Task description: Repeat the listing below in full and exactly. Pictures are to be omitted.

Listed entries:
--------------------------------------------------
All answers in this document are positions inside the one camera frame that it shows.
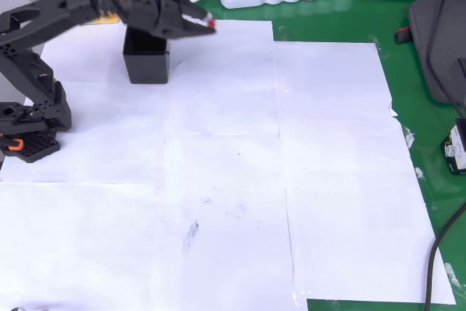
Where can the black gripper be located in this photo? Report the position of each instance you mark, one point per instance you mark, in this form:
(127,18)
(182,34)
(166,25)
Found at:
(174,20)

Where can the small red object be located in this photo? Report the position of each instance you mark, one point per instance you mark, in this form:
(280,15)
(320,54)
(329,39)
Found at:
(212,24)

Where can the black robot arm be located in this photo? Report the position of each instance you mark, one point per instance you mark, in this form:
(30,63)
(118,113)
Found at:
(29,78)

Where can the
--------------------------------------------------
Answer to this exercise:
All answers in this document are positions inside the one camera frame that it shows.
Where can the black gripper be located in this photo? Report the position of each instance you mark, one point per instance you mark, in this form:
(127,18)
(182,34)
(166,25)
Found at:
(174,20)

Where can the small red object be located in this photo? Report the position of each instance you mark, one point per instance you mark, in this form:
(280,15)
(320,54)
(329,39)
Found at:
(212,24)

Where can the black robot arm be located in this photo? Report the position of each instance you mark, one point per instance you mark, in this form:
(30,63)
(118,113)
Found at:
(29,78)

Where can the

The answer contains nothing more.